I have been getting a lot of questions regarding e-reading devices lately. I assume it is because of the upcoming holiday season. People must be deciding what to buy for their loved ones or what to put on the own lists for Santa. I have gotten enough questions that I have decided to take a moment away from NaNo, Thanksgiving prep, and eating M&Ms to provide some answers, at least the best ones that I can.

I hope to provide some answers to the questions that I have been asked recently. However, one question that I can not answer is “Which reader should I buy?” I can not answer this, because it will depend upon a number of different factors and personal preferences. I can tell you which one I purchased and why.

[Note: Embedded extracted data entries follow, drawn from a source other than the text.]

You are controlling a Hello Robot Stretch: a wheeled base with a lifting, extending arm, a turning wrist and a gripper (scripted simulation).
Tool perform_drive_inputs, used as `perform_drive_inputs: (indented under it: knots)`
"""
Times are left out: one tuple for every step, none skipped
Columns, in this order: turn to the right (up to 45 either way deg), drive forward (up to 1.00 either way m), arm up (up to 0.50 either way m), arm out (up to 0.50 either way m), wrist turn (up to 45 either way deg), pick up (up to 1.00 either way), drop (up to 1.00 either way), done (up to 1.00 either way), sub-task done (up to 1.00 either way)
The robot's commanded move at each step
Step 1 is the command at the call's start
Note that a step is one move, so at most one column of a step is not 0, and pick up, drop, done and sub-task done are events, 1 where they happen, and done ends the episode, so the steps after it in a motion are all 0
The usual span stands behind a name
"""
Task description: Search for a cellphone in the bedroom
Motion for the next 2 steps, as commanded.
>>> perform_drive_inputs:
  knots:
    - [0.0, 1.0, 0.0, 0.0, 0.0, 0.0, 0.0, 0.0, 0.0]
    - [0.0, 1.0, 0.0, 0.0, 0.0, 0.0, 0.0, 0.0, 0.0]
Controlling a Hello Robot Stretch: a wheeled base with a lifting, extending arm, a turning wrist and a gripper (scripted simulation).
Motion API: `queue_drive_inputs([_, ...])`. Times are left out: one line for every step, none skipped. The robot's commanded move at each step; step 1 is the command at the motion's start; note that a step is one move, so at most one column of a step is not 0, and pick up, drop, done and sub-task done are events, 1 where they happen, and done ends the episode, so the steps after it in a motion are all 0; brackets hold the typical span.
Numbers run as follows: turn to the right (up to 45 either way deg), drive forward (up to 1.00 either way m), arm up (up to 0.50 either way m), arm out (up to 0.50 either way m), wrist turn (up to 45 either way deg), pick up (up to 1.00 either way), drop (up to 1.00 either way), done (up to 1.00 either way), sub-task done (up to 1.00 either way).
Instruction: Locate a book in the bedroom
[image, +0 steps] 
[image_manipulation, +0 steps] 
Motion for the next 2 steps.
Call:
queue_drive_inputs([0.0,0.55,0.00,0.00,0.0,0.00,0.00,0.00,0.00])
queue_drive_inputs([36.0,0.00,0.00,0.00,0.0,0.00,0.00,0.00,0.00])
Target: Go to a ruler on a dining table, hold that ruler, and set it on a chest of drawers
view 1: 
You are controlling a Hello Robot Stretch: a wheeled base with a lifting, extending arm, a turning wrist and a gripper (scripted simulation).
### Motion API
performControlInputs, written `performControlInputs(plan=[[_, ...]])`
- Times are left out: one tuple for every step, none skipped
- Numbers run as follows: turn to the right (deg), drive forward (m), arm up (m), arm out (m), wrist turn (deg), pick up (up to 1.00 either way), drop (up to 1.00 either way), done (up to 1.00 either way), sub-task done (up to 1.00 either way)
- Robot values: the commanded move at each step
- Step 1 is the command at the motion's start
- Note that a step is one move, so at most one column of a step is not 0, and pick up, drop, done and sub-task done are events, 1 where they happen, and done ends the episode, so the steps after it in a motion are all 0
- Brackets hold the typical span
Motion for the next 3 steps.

Another thing that I won’t be doing is providing an unbiased opinion either. I absolutely love my own device. I have reasons to prefer it over other devices. I am sure that this will come through.

I am always hesitant about using Wikipedia as an ultimate source of information, but this
entry provides a nice comparison of some of the things we’ll be discussing here.

The first question that you have to examine is, do you actually want an e-reader? Are you the kind of reader who wants a device which is specifically designed for reading? Can you justify the purchase of such a device?

Now before you get all up in arms, remember that I already own one. Two actually.

It is, however, something to consider.

Odds are, you already have a device capable of performing as a reader. There are numerous applications available for iPhones, Androids, Blackberry’s (Blackberries?), and other smart phones which allow them to function as digital readers. There some definite positives associated with this. The most obvious is that you already own the device. The only money you will be shelling out is for the application (which may actually be free). This means you have more money to buy books! Another positive is that if you are like most Americans (my wife excluded) you have your phone on you 90% of the time. If you get stuck in line at the bank or in a waiting room, boom you have your books as well. I have a couple of apps on my phone for exactly this reason.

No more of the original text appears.